*YOUR INSTRUCTIONS*
Copy each line below that has "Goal".

*DATA LISTING*
--- START ---

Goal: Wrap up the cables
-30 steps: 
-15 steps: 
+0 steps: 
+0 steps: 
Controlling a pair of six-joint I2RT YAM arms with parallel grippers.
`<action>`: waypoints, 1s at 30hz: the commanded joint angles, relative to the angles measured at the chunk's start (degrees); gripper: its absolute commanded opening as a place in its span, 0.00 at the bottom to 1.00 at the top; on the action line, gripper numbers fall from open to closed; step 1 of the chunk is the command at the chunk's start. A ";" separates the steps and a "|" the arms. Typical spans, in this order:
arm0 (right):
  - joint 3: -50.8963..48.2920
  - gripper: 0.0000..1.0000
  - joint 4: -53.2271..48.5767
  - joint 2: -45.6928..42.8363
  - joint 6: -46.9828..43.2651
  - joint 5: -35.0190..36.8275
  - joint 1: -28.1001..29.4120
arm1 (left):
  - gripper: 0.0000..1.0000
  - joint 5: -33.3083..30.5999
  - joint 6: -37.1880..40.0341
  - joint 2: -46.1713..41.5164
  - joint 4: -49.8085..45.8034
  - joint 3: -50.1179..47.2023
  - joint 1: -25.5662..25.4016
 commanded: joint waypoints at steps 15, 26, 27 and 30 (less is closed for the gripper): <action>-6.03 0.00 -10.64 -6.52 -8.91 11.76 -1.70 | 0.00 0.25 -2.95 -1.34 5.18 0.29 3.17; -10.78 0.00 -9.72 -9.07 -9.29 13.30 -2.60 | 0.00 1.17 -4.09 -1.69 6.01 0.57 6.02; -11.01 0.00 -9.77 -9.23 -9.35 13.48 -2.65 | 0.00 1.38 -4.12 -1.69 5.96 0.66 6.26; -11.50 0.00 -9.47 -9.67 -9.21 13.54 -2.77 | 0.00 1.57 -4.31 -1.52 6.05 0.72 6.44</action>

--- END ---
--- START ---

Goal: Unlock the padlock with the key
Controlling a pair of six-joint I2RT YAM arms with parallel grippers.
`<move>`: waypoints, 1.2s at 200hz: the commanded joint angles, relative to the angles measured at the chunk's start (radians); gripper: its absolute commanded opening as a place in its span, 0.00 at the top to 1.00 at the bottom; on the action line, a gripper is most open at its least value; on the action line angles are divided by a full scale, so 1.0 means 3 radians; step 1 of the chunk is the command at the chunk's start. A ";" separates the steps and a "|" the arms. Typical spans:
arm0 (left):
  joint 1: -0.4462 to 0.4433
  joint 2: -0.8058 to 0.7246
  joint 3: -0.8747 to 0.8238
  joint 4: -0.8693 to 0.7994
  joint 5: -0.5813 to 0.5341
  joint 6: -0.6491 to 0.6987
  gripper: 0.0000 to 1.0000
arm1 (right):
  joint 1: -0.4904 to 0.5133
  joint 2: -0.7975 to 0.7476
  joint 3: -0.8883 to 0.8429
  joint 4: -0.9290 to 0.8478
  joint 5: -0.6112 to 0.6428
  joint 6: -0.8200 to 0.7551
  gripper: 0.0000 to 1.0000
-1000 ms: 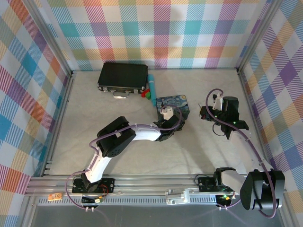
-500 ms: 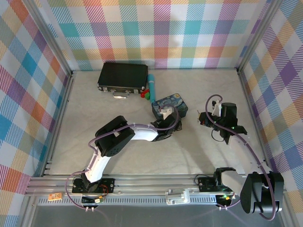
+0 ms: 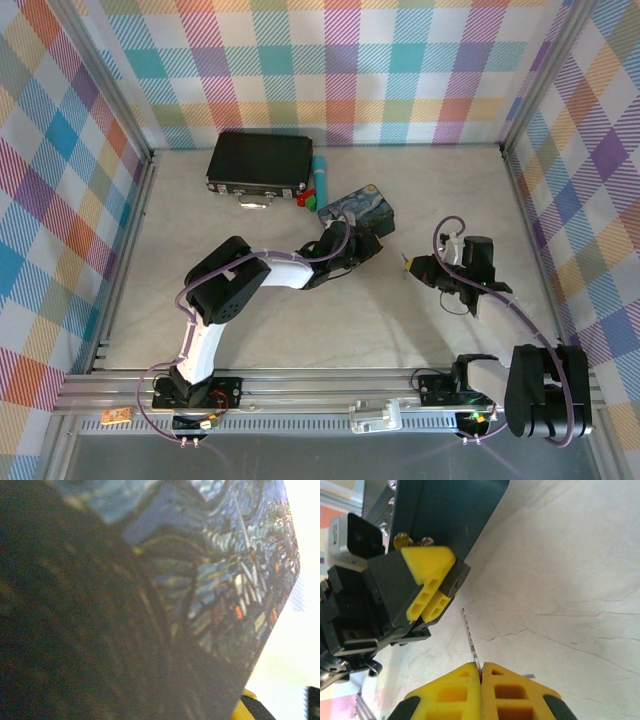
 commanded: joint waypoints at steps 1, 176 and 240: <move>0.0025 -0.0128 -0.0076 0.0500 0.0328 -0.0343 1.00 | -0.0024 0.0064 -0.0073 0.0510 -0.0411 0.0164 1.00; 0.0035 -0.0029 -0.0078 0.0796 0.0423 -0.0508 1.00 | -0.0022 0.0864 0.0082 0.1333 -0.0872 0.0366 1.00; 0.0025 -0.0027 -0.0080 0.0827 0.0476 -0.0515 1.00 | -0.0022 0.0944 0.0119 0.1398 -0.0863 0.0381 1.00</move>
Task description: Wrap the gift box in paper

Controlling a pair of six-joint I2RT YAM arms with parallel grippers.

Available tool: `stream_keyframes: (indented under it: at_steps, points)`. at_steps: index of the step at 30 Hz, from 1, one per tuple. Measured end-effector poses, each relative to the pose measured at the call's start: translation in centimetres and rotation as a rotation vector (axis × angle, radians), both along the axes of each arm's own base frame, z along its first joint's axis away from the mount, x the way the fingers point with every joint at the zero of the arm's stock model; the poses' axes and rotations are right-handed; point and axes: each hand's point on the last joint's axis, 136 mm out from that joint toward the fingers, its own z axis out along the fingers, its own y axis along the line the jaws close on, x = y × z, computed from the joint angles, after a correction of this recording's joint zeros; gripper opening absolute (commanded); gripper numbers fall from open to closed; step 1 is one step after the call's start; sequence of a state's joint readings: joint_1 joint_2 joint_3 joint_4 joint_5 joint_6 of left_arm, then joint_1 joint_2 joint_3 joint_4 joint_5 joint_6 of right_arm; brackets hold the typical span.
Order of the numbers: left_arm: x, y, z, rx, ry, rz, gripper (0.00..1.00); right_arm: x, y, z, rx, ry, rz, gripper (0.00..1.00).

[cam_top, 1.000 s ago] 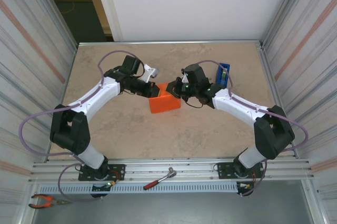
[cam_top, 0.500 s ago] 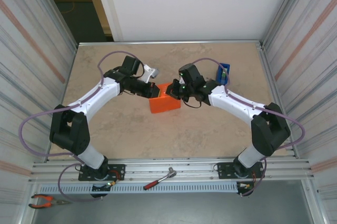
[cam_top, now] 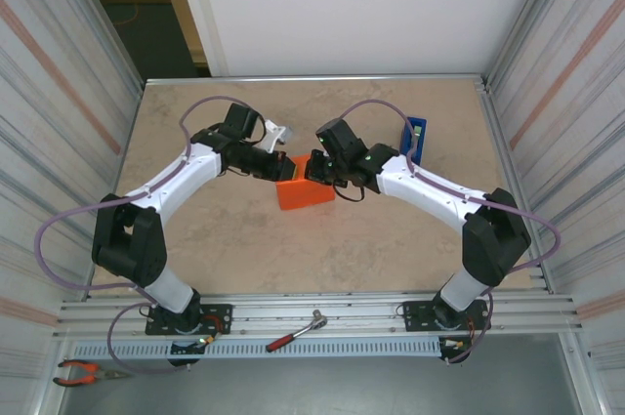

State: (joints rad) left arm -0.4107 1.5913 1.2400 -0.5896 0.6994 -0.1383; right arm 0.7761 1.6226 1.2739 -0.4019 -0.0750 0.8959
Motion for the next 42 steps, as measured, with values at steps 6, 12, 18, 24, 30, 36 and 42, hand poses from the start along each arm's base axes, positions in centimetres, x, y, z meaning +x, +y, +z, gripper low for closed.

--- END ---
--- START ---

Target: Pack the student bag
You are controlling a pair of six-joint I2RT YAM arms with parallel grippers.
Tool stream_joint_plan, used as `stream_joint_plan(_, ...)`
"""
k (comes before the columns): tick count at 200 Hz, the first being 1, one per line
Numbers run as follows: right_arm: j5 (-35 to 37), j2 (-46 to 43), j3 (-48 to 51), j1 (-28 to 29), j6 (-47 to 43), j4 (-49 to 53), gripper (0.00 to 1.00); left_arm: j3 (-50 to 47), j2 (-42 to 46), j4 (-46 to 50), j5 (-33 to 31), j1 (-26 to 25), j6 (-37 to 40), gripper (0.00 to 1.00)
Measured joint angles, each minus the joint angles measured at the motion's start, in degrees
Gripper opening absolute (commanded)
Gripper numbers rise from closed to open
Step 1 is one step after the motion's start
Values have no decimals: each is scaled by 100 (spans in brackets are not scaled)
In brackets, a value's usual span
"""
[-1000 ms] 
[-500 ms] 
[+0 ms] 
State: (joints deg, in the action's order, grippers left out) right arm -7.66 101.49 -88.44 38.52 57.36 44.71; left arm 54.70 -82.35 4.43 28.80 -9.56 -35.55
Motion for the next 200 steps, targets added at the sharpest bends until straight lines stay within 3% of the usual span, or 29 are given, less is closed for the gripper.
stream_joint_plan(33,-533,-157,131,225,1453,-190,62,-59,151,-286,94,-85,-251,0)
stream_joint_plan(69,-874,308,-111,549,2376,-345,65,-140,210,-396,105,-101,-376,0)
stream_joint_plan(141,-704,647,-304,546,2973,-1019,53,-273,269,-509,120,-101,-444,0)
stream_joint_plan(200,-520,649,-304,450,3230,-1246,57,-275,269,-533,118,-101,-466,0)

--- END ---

*ANSWER TO THE PROBLEM*
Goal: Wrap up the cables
Goal: Unlock the padlock with the key

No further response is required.